At the age of thirty-three the count, anxious to distinguish himself in that unhappy religious war the signal for which was given on Saint-Bartholomew’s day, had been grievously wounded at the siege of Rochelle. The misfortune of this wound increased his hatred against the partisans of what the language of that day called “the Religion,” but, by a not unnatural turn of mind, he included in that antipathy all handsome men. Before the catastrophe, however, he was so repulsively ugly that no lady had ever been willing to receive him as a suitor. The only passion of his youth was for a celebrated woman called La Belle Romaine. The distrust resulting from this new misfortune made him suspicious to the point of not believing himself capable of inspiring a true passion; and his character became so savage that when he did have some successes in gallantry he owed them to the terror inspired by his cruelty. The left hand of this terrible Catholic, which lay on the outside of the bed, will complete this sketch of his character. Stretched out as if to guard the countess, as a miser guards his hoard, that enormous hand was covered with hair so thick, it presented such a network of veins and projecting muscles, that it gave the idea of a branch of birch clasped with a growth of yellowing ivy.

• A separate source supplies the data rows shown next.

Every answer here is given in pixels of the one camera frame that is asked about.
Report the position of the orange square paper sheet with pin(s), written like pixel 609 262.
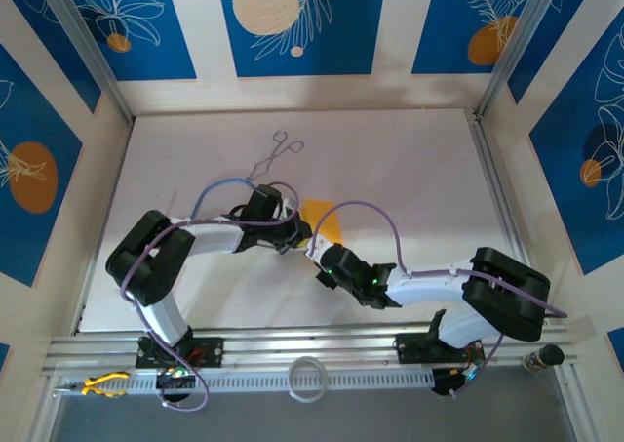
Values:
pixel 312 208

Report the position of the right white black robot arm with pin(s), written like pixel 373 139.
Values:
pixel 512 291

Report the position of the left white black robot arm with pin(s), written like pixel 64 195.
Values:
pixel 146 261

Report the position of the white tape roll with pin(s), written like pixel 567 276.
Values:
pixel 306 398

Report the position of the small LED circuit board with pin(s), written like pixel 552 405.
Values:
pixel 178 373
pixel 470 373

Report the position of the small dark-capped bottle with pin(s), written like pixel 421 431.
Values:
pixel 551 355

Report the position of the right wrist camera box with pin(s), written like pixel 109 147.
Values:
pixel 318 250

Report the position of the aluminium mounting rail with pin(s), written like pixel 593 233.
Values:
pixel 317 344

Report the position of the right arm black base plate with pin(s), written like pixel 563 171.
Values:
pixel 409 349

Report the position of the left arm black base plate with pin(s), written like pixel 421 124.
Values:
pixel 214 351

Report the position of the aluminium side rail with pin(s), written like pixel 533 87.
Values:
pixel 487 159

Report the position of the aluminium frame post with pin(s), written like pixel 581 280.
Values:
pixel 92 56
pixel 517 47

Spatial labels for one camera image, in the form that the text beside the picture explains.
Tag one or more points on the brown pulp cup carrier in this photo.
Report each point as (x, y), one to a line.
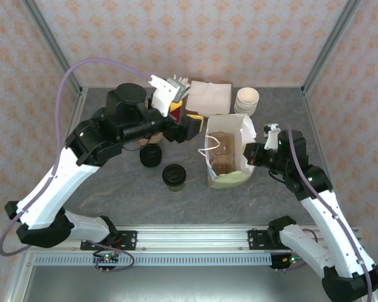
(154, 138)
(222, 154)

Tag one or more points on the paper takeout bag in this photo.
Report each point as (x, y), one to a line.
(230, 181)

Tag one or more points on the black plastic cup lid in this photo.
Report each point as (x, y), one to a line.
(150, 154)
(150, 163)
(174, 174)

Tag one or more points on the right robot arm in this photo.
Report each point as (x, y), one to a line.
(327, 220)

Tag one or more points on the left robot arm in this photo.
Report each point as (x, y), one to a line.
(56, 188)

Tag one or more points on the white napkin stack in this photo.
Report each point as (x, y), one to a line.
(209, 96)

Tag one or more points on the stack of napkins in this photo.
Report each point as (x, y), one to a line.
(198, 79)

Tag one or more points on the small control circuit board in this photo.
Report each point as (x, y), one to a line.
(285, 260)
(107, 259)

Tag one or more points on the grey metal base tray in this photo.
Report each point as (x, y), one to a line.
(192, 286)

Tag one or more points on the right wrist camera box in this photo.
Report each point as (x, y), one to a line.
(272, 138)

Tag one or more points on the aluminium table side rail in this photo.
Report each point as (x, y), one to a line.
(315, 126)
(79, 97)

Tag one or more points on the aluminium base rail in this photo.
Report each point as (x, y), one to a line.
(192, 236)

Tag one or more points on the aluminium frame post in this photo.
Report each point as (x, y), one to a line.
(52, 44)
(331, 44)

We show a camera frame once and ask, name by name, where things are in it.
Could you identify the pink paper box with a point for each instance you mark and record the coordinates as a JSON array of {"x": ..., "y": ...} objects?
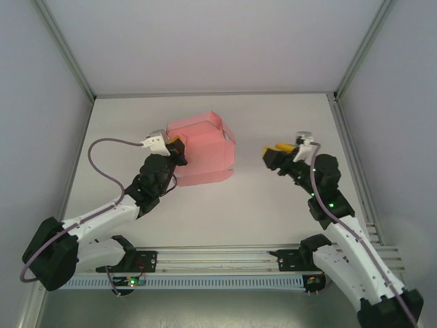
[{"x": 205, "y": 153}]

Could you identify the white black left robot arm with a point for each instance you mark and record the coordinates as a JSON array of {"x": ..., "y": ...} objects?
[{"x": 102, "y": 218}]

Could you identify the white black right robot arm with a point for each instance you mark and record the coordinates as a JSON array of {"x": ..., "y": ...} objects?
[{"x": 345, "y": 239}]

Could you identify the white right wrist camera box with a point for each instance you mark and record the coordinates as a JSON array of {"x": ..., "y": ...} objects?
[{"x": 303, "y": 150}]

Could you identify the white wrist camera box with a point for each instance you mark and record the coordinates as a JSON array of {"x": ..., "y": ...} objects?
[
  {"x": 303, "y": 150},
  {"x": 155, "y": 143}
]

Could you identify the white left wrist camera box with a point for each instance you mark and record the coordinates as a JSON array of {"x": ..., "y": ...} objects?
[{"x": 155, "y": 143}]

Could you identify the aluminium table side rail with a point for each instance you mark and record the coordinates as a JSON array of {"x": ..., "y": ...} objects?
[{"x": 345, "y": 143}]

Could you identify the aluminium frame crossbar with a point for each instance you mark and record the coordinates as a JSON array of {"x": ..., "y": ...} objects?
[{"x": 211, "y": 95}]

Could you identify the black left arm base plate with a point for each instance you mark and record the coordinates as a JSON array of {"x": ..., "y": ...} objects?
[{"x": 147, "y": 259}]

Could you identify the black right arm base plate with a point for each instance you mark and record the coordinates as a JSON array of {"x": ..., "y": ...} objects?
[{"x": 288, "y": 260}]

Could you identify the aluminium mounting rail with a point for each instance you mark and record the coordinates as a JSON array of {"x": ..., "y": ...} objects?
[{"x": 218, "y": 259}]

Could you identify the aluminium frame post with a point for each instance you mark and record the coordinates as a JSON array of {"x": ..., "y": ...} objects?
[
  {"x": 65, "y": 48},
  {"x": 362, "y": 48}
]

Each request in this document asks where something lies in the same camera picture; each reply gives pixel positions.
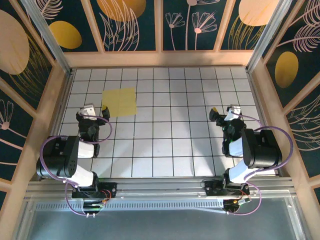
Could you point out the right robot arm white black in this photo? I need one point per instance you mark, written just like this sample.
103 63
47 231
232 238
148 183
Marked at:
262 150

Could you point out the white grid table mat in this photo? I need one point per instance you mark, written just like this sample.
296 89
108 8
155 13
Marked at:
175 82

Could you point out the dark panel pink flowers print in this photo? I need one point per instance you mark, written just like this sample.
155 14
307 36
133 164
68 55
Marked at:
192 25

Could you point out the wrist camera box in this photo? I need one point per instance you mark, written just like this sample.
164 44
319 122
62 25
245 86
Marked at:
87 112
233 112

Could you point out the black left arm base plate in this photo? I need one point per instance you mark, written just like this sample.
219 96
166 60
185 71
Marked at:
110 190

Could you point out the dark panel large tan circle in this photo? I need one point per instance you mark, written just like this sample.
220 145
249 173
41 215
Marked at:
20 50

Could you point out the dark panel yellow oval print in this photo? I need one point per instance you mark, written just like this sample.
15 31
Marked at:
75 25

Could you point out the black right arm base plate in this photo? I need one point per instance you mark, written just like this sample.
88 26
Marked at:
212 188

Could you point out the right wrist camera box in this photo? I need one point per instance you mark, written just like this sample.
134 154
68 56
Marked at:
233 112

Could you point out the aluminium table edge rail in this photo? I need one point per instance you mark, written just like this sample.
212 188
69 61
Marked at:
58 125
257 100

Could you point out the dark panel pale circle print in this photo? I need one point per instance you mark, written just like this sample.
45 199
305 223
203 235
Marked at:
250 25

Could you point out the dark panel feather yellow oval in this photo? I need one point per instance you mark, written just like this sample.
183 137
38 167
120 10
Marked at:
295 50

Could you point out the small black controller board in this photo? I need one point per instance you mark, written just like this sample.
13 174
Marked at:
235 205
93 206

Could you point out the dark panel leaf outline print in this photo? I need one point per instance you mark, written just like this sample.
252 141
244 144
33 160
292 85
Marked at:
305 137

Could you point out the dark panel orange circle leaves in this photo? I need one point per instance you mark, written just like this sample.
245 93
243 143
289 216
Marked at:
120 30

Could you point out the aluminium corner post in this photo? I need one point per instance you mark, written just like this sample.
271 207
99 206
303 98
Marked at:
267 37
48 37

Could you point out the light wooden enclosure frame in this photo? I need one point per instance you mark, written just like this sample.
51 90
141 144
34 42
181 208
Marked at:
150 58

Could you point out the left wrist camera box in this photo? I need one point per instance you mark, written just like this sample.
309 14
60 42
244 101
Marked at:
87 112

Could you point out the aluminium extrusion beam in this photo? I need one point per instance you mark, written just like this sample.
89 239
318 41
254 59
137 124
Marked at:
160 187

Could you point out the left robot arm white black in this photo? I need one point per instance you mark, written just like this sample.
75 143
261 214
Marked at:
67 155

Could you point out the dark panel flower outline print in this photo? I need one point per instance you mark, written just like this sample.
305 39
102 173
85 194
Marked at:
12 137

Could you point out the grey frosted panel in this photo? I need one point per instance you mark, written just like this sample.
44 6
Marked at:
160 225

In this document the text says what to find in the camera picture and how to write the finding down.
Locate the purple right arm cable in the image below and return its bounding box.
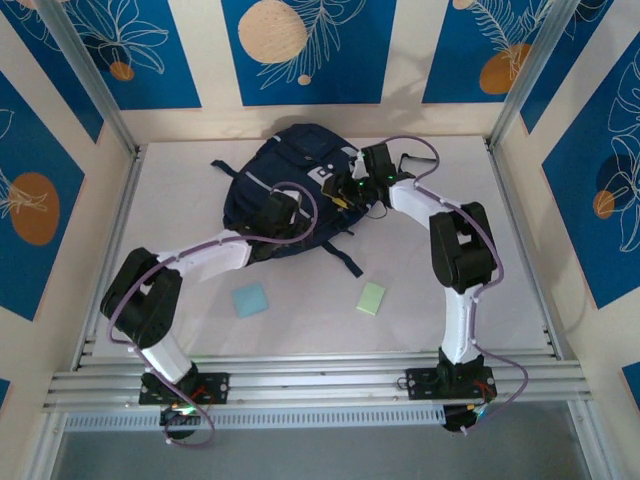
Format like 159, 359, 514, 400
382, 134, 527, 436

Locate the green sticky note pad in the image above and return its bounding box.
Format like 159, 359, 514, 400
355, 282, 387, 317

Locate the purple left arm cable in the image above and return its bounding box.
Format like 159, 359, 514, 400
108, 181, 320, 447

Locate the navy blue backpack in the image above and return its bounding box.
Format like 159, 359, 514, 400
209, 123, 437, 279

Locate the grey slotted cable duct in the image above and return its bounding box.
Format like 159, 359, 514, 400
63, 403, 447, 434

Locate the aluminium frame post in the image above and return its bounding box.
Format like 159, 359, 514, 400
487, 0, 584, 151
34, 0, 142, 157

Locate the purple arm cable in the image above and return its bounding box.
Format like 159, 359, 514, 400
382, 134, 527, 436
108, 181, 320, 447

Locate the black electronics module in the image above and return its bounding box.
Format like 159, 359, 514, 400
442, 403, 494, 436
159, 405, 201, 441

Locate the blue sticky note pad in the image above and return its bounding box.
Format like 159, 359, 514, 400
230, 282, 270, 320

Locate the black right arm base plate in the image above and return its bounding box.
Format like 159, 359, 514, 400
405, 367, 499, 404

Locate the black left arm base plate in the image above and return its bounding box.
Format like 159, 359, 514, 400
138, 372, 231, 406

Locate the long aluminium frame rail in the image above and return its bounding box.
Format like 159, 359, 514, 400
42, 352, 596, 414

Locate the aluminium side rail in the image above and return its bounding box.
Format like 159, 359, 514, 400
69, 144, 147, 372
483, 139, 569, 361

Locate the aluminium frame leg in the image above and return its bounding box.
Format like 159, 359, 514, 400
567, 399, 609, 480
29, 412, 69, 480

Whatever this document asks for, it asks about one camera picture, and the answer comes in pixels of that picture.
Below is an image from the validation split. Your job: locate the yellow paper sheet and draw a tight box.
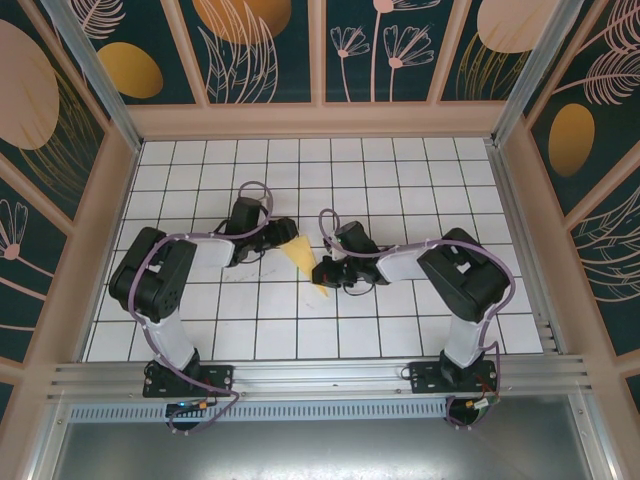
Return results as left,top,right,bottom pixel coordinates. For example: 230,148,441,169
279,234,332,300

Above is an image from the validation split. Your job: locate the grey metal sheet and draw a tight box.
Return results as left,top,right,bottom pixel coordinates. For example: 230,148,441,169
49,419,616,480

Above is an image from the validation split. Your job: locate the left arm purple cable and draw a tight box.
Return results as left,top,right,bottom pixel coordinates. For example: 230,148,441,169
127,181,276,435

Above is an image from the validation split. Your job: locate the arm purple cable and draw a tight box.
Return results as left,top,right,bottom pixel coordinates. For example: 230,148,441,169
318,208,516,431
127,181,276,435

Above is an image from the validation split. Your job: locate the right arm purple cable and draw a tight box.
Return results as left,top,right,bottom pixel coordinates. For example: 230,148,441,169
318,208,516,431

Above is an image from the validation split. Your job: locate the aluminium mounting rail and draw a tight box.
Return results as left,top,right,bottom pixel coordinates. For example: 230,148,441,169
47,353,594,404

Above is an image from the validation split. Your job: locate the grey slotted cable duct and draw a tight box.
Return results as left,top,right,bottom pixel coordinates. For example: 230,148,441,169
69,399,451,424

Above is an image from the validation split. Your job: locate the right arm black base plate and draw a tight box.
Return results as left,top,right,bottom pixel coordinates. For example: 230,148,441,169
408,359,501,396

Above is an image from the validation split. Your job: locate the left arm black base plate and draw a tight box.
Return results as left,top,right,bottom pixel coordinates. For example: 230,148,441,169
143,362,236,400

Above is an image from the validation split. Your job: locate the aluminium side rail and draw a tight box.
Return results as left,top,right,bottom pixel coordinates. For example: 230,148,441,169
487,139,569,357

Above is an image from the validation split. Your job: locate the short aluminium frame post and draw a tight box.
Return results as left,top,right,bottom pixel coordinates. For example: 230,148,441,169
24,399,74,480
574,384,621,480

Children looking at the count’s face would have thought him an ogre, terrible tales of whom they knew by heart. It was enough to see the width and length of the space occupied by the count in the bed, to imagine his gigantic proportions. When awake, his gray eyebrows hid his eyelids in a way to heighten the light of his eye, which glittered with the luminous ferocity of a wolf skulking on the watch in a forest. Under his lion nose, with its flaring nostrils, a large and ill-kept moustache (for he despised all toilet niceties) completely concealed the upper lip. Happily for the countess, her husband’s wide mouth was silent at this moment, for the softest sounds of that harsh voice made her tremble. Though the Comte d’Herouville was barely fifty years of age, he appeared at first sight to be sixty, so much had the toils of war, without injuring his robust constitution, dilapidated him physically.